A própria história merece atenção: no Verão de 98, a América mostra-se sôfrega por censurar e punir o presidente Clinton, que traiu a esposa e o país. Esta “indignação hipócrita” serve de mote à estória de Coleman Silk, um velho professor universitário que vê a sua carreira arruinada após proferir uma palavra ambígua no momento errado. Esse instante terá consequências devastadoras na sua vida e na dos que o rodeiam.
Um deles é o escritor Nathan Zuckerman, arrastado para a história pela sede de vingança de Coleman. Acabou por tornar-se seu amigo, e é ele, alter ego do próprio Roth, quem nos guia pela narrativa e nos vai apresentando os velhos e determinantes segredos do verdadeiro Coleman Silk, um homem capaz de esconder as suas origens para criar a sua própria realidade.

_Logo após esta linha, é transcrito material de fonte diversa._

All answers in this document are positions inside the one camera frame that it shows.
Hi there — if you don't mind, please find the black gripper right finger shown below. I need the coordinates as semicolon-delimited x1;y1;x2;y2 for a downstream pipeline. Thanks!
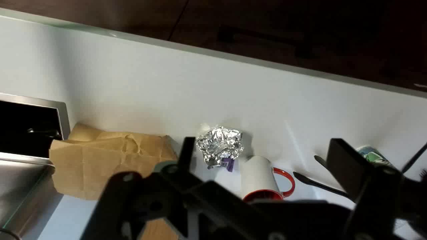
323;139;427;240

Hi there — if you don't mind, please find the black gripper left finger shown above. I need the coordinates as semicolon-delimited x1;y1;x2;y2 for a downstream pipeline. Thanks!
82;138;203;240

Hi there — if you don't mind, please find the silver foil ball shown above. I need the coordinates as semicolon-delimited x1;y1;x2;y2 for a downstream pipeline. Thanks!
196;126;244;172

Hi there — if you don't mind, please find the green patterned paper cup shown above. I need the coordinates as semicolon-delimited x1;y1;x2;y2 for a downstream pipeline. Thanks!
358;146;390;166

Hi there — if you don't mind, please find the brown paper bag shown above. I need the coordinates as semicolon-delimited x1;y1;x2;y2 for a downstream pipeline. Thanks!
48;123;180;240

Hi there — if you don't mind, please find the white mug red handle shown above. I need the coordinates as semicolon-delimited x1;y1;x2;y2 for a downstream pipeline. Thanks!
239;156;297;203

Os segredos são, por si só, um dos temas da obra. Todos os temos, e é fascinante assistir ao iluminar de cada memória escondida das personagens: para além de Silk, existem outros homens e mulheres que nos são revelados, com franqueza e profundidade. Essas memórias permitem-nos construir a verdadeira identidade de cada um deles, a par daquela que nos é inicialmente descrita. Há neste livro esse cuidado: o cuidado de colocar ao mesmo nível as múltiplas identidades que cada um de nós transporta, seja aquela que nos corre nas veias, a que diariamente tentamos construir, a outra que todos os que nos rodeiam observam ou a verdadeira identidade, demasiado complexa para ser inteiramente compreendida. Com isto se adivinha a qualidade das personagens, tão reais quanto a própria vida.
Graças a essa vertente, a narração facilmente é entregue a essas pessoas, que nos relatam as suas próprias histórias e perspectivas, mas sem nunca nos fazer esquecer a acção principal, antes completando-a e elucidando-a. Isso torna a obra cativante, sem monotonias ou aborrecimentos. Não é que seja perfeita, mas tenho pouco de negativo a apontar.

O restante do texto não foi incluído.